10 Totally Dumb Booking Tropes Wrestling Is OBSESSED With
5. The Entrance Music Cue
So what happens here?
Does the wrestler ask the sound technician to hit their music before they hit the ring? If the sound technician for whatever reason is slow to react, does the wrestler wait to hear their sting, even if their mate is getting their brains plastered onto the canvas?
Or, does the sound technician see the wrestler, full of fury and ready to go to war, and cue up their theme? And is the wrestler so taken by their music that they register the crowd reaction momentarily before saving the day?
These are facetious, rhetorical questions, obviously. Promoters do the entrance theme-backed run-in spot because it almost always gets a pop.
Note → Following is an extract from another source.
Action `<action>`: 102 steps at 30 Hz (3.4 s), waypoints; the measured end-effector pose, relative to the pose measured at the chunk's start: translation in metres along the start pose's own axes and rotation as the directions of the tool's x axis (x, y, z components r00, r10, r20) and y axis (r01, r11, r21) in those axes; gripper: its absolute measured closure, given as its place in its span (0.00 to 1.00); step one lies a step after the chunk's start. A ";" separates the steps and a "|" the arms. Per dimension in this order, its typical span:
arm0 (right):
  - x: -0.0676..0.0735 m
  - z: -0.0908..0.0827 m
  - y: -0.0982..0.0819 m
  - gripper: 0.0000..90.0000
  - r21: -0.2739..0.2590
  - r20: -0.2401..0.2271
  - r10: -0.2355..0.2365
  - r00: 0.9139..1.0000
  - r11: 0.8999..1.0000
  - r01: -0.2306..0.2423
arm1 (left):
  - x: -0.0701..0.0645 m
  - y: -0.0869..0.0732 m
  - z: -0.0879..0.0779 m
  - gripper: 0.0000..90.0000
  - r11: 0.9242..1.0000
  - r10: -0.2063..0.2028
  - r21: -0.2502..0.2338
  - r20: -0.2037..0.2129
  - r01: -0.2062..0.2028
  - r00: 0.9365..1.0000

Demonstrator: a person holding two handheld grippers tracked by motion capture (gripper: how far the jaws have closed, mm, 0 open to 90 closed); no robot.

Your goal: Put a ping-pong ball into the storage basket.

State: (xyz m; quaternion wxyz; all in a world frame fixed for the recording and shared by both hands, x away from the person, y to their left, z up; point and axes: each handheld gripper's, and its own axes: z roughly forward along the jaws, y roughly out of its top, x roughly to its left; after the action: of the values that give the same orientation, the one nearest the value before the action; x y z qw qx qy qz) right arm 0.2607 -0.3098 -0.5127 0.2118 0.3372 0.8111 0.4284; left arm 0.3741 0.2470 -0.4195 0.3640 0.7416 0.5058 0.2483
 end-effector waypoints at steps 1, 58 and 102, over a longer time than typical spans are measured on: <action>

It doesn't matter that the contrivance ruins suspension of disbelief and makes the live broadcast feel like a staged show. The pop is apparently more important than making the show feel urgent and believable. AEW barely did this early in its run, but succumbed to the temptation more often than not within months.
Wrestling as a thing you're meant to buy often collides with the reality that it is a big, daft spectacle - but can't this sort of thing, admittedly a very cool moment, be reserved for truly special occasions?
Nobody would ever want to do away with that December '98 Austin Pop - but nobody wants wrestling to feel like an entirely staged, fake-feeling production, either.